Below are some records. Return exactly the lines from the one with "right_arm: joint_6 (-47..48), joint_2" to the one with "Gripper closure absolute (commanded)", and nothing else.

---------- THE INPUT ----------

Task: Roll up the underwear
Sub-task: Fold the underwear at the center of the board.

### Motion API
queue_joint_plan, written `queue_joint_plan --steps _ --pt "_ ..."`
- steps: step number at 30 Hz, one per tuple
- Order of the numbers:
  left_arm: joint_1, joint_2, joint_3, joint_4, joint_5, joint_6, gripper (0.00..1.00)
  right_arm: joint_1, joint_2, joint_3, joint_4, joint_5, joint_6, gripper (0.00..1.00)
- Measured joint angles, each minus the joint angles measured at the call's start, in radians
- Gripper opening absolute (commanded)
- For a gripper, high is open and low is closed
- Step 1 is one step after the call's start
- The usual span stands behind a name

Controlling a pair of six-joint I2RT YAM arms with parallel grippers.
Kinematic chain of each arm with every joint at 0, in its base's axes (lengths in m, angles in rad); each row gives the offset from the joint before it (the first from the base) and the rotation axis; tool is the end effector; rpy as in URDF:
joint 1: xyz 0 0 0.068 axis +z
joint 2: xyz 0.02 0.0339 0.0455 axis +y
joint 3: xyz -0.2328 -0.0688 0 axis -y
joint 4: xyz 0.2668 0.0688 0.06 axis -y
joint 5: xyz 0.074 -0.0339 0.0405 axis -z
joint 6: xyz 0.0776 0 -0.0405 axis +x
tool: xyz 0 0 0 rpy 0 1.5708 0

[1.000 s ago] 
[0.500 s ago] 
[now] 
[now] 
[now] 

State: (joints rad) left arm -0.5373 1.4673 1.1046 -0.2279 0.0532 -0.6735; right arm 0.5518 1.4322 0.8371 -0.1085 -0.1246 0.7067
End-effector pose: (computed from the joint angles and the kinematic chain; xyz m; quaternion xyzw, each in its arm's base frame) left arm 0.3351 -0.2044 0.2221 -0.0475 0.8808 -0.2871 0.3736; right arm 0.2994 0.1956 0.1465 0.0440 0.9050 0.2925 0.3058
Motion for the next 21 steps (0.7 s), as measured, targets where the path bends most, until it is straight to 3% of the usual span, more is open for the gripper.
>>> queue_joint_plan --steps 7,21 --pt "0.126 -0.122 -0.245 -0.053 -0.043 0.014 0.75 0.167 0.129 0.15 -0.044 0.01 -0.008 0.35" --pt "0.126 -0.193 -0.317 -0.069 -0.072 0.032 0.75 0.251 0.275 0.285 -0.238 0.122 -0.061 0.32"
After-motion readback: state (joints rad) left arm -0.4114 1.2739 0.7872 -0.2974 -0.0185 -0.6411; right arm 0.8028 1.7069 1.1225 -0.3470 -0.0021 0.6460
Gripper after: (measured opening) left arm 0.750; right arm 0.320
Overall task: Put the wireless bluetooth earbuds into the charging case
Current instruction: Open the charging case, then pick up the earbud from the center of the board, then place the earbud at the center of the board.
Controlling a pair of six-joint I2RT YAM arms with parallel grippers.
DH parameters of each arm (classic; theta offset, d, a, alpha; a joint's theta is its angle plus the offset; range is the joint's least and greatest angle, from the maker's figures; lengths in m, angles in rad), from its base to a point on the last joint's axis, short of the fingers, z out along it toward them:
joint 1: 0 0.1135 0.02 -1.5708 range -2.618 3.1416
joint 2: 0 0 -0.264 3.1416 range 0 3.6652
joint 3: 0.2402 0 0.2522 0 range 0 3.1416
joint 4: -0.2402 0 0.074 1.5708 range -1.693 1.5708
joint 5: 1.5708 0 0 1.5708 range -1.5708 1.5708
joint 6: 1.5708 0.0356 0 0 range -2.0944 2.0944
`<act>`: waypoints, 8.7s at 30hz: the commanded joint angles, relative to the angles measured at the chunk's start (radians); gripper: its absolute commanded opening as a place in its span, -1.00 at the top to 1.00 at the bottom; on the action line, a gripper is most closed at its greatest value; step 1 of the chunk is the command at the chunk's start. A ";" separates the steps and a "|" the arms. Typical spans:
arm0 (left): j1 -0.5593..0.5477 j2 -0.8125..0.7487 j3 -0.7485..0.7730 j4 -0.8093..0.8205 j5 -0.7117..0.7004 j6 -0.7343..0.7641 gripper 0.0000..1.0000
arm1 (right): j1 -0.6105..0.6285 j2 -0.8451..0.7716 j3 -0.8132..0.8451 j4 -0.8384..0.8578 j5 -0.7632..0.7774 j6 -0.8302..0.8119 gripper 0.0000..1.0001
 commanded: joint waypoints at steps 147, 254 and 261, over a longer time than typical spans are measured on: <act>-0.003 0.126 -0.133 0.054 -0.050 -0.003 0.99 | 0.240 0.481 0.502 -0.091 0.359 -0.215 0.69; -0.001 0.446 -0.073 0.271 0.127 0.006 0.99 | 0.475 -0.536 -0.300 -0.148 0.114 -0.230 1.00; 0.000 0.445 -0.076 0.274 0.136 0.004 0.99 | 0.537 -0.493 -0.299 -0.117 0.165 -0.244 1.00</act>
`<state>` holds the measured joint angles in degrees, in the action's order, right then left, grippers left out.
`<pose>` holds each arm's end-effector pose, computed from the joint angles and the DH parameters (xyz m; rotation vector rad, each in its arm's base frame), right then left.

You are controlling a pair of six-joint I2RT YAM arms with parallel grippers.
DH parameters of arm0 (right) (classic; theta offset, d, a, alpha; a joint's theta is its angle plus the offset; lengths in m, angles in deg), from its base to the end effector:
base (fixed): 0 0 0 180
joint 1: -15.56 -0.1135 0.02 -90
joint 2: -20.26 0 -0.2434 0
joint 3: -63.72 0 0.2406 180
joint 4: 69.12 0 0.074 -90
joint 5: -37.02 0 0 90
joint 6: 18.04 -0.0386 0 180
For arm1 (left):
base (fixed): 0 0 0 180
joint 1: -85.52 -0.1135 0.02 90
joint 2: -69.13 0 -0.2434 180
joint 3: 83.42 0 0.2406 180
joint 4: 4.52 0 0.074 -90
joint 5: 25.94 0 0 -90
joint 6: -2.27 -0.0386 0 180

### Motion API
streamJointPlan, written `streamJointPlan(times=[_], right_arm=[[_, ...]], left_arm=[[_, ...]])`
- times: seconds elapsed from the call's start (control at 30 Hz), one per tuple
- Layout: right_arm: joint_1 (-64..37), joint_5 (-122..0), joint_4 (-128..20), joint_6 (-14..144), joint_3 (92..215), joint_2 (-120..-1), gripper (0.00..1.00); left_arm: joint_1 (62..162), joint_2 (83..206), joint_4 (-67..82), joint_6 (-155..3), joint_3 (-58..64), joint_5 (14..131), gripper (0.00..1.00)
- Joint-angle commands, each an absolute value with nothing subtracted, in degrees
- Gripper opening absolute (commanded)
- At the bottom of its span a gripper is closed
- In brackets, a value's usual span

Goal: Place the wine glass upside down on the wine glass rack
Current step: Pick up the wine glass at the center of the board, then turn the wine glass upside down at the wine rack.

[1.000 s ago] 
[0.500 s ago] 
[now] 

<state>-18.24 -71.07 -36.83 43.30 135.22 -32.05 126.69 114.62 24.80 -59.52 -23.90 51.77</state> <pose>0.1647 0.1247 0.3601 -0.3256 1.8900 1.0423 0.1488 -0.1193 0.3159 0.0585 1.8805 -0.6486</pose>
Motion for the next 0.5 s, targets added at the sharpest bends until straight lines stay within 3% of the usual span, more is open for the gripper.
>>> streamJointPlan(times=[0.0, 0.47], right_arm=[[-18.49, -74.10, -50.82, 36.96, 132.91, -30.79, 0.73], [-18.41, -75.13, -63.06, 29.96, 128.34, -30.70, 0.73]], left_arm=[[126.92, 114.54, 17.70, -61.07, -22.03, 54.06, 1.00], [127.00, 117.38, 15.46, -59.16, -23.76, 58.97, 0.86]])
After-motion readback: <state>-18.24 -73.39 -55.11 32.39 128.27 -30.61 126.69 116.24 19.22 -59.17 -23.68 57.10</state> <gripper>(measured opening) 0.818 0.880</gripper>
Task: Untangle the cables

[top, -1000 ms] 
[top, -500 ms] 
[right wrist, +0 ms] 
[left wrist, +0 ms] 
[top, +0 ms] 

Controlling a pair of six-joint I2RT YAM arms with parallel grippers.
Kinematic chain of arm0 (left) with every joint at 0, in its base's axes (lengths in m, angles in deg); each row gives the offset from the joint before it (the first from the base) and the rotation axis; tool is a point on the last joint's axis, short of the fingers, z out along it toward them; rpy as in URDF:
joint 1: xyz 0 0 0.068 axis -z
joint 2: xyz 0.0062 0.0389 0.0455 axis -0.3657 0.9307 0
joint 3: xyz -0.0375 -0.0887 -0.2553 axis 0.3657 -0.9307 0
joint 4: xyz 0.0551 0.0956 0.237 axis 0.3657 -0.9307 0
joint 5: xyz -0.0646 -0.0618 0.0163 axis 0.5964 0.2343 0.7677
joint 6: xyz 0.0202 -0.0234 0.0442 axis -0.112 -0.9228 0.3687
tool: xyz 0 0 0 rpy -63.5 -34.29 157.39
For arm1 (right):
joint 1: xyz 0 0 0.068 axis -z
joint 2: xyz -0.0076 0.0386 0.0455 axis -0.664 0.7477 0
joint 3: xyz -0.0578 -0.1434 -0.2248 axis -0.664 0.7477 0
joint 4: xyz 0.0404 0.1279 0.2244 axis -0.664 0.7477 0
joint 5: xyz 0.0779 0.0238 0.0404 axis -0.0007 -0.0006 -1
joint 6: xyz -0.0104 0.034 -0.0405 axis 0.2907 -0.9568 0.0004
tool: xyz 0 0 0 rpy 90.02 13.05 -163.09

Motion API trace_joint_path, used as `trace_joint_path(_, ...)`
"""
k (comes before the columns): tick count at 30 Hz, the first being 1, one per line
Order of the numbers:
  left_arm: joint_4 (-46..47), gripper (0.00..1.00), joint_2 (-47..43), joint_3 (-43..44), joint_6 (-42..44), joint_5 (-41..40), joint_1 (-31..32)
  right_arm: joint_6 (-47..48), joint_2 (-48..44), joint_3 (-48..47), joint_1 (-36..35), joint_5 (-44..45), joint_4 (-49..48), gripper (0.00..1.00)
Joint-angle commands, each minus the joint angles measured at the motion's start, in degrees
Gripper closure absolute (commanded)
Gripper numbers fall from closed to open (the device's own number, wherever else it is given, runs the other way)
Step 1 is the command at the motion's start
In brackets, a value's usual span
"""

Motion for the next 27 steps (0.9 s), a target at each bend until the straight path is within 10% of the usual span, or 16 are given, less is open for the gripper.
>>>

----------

* OUTPUT BELOW
  right_arm: joint_6 (-47..48), joint_2 (-48..44), joint_3 (-48..47), joint_1 (-36..35), joint_5 (-44..45), joint_4 (-49..48), gripper (0.00..1.00)
Joint-angle commands, each minus the joint angles measured at the motion's start, in degrees
Gripper closure absolute (commanded)

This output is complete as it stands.